Viel wird darüber geredet, ob denn auch etwas Positives von der Coronazeit bleiben werde, und wahrscheinlich wird es so sein wie immer: Bessere Menschen sind wir nicht geworden, aber vielleicht können wir besser kochen. Wenn ein Mehr an Solidarität übrig bleibt, hätten auch alle etwas davon. Und eine Erkenntnis wäre grundsätzlich schön: dass manchen mehr sozialer Kontakt guttut, so wie anderen weniger davon, und dass es möglich sein sollte, beiden Seiten Raum und Verständnis zu geben.

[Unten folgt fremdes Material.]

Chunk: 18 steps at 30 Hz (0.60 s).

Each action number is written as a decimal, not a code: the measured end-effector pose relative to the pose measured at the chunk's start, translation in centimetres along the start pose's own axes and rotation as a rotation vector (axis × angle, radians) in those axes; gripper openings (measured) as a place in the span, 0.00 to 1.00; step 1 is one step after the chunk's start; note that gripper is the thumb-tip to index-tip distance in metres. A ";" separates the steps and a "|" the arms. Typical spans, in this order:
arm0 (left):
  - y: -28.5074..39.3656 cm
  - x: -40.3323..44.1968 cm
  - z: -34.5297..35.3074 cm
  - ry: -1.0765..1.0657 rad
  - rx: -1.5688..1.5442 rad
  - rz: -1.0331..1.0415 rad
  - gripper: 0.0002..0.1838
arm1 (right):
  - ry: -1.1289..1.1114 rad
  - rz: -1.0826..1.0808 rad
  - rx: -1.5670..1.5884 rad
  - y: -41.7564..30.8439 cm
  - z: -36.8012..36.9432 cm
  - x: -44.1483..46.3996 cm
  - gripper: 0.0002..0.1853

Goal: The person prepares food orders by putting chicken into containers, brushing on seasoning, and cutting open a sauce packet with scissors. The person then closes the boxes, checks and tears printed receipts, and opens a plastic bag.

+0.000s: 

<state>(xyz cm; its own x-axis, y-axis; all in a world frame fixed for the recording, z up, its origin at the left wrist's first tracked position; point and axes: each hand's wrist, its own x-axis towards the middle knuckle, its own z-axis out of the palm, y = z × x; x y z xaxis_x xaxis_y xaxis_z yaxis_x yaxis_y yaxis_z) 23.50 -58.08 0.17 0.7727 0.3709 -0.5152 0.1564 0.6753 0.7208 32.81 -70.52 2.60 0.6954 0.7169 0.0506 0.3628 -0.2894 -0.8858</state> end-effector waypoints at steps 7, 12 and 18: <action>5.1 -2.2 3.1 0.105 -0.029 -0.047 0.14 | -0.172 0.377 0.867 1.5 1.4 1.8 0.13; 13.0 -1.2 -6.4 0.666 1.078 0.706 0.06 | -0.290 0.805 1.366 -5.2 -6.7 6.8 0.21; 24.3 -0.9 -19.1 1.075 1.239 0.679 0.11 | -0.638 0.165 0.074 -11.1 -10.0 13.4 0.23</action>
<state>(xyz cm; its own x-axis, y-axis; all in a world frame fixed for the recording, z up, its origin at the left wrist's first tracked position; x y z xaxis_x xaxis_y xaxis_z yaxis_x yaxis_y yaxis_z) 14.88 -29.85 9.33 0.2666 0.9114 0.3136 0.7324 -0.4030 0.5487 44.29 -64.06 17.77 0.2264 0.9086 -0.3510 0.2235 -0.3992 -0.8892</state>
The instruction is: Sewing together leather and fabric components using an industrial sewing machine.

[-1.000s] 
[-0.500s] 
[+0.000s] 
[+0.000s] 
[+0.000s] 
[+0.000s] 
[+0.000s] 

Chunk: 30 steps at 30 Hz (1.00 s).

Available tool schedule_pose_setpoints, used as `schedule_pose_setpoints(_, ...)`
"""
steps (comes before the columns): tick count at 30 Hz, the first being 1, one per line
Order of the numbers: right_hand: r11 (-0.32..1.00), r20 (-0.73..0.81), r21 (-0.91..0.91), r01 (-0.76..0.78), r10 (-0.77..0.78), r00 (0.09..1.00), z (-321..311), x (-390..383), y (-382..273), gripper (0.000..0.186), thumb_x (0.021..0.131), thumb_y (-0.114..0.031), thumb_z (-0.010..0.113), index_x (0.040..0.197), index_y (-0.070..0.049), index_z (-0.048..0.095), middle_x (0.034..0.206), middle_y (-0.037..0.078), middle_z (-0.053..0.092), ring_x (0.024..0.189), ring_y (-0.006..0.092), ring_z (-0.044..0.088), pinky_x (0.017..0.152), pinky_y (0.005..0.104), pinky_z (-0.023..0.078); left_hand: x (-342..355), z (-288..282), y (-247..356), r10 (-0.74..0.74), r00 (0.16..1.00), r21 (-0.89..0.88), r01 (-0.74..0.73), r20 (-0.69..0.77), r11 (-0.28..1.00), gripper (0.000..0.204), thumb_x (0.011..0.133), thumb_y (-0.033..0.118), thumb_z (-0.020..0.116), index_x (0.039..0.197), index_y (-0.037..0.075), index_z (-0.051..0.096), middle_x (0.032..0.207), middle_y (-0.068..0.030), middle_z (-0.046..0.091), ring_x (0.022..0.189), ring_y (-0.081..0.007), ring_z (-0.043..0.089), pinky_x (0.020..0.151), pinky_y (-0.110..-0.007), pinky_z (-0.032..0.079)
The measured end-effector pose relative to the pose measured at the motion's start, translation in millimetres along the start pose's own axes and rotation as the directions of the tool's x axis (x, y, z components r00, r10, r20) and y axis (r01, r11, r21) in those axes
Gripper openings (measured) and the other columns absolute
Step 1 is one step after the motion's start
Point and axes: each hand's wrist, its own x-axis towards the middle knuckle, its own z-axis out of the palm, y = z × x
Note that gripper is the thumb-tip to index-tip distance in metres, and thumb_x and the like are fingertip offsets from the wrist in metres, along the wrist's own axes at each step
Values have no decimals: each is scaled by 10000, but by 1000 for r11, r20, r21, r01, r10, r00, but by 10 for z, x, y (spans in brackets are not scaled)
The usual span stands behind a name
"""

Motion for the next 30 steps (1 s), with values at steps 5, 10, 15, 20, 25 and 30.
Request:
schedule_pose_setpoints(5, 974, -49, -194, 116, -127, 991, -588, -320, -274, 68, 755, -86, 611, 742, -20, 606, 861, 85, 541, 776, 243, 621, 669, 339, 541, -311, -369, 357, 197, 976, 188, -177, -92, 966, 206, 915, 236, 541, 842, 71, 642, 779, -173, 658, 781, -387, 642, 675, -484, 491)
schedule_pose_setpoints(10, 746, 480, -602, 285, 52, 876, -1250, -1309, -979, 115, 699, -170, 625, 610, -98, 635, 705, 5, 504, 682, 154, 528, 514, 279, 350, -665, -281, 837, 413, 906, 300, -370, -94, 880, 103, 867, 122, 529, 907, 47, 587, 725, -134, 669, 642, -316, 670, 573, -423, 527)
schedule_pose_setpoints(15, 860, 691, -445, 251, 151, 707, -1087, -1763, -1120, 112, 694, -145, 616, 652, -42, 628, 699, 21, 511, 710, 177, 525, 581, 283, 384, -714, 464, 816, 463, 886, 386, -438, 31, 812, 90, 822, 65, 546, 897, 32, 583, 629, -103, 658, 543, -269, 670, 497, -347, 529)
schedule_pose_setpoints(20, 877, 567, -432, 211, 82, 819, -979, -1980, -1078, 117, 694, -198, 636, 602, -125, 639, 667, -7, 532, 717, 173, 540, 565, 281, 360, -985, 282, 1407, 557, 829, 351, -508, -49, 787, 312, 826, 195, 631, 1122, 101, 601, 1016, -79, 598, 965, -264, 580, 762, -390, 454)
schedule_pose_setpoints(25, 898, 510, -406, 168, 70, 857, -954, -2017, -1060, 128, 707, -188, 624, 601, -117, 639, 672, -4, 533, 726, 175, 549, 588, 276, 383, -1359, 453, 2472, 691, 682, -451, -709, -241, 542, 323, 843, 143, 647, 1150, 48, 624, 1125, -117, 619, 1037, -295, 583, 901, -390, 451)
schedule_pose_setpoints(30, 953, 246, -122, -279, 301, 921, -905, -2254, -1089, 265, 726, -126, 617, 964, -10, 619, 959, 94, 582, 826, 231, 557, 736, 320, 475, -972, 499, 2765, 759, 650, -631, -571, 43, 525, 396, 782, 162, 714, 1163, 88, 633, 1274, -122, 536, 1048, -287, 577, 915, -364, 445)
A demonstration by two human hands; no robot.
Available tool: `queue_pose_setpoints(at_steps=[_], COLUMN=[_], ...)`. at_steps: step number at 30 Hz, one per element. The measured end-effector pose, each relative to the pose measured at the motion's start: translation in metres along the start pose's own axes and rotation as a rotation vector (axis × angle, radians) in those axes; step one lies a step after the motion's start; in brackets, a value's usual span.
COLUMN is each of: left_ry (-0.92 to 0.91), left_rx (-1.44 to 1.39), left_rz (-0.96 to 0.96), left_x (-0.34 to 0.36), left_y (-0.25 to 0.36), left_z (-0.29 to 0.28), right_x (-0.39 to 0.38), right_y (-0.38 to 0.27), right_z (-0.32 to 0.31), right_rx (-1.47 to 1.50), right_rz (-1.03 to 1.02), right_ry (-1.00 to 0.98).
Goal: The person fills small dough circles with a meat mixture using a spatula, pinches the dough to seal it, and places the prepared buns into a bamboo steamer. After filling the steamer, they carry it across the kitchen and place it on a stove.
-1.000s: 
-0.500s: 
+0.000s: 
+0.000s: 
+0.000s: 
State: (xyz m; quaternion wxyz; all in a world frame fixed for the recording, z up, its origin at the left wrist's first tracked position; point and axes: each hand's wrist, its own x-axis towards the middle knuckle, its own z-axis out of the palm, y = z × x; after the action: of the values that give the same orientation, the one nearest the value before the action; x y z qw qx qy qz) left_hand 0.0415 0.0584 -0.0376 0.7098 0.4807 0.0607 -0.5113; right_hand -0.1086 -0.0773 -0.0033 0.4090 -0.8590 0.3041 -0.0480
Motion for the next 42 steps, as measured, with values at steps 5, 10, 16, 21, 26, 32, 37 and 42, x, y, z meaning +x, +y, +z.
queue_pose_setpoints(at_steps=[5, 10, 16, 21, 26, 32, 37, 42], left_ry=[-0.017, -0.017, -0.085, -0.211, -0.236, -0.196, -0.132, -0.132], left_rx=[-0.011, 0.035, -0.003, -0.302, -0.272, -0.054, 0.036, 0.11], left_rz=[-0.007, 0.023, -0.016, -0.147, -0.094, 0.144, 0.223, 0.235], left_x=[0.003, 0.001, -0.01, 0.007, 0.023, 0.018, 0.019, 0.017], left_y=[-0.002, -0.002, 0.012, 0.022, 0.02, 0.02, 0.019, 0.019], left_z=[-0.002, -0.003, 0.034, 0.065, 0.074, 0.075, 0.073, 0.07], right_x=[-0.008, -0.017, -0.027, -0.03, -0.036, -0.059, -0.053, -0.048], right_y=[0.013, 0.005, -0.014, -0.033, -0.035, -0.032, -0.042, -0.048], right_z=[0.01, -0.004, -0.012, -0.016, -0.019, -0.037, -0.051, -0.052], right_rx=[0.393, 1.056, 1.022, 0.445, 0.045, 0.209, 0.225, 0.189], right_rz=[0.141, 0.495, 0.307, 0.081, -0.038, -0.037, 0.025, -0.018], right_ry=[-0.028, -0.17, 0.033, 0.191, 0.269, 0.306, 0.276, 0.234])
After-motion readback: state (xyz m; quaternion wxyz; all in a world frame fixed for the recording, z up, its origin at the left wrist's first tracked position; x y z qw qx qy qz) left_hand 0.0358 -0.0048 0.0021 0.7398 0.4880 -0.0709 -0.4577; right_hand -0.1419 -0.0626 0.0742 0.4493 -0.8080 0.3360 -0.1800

Für die Schulkinder haben die wenigen Tage Schule etwas gebracht, was hoffentlich haften bleibt:  die unerwartet große Freude über das Wiedersehen, die Herzlichkeit der Lehrer, der Sinn der Institution Schule über Noten und Druck hinaus. Und dass kleine Gruppen das Leben aller Beteiligten bereichern. Eine halbe Stunde Geschichte mit der halben Klasse entspreche zwei Stunden mit der ganzen, hat eine Lehrerin gesagt, und wie schön wäre es, wenn daraus etwas gelernt wird.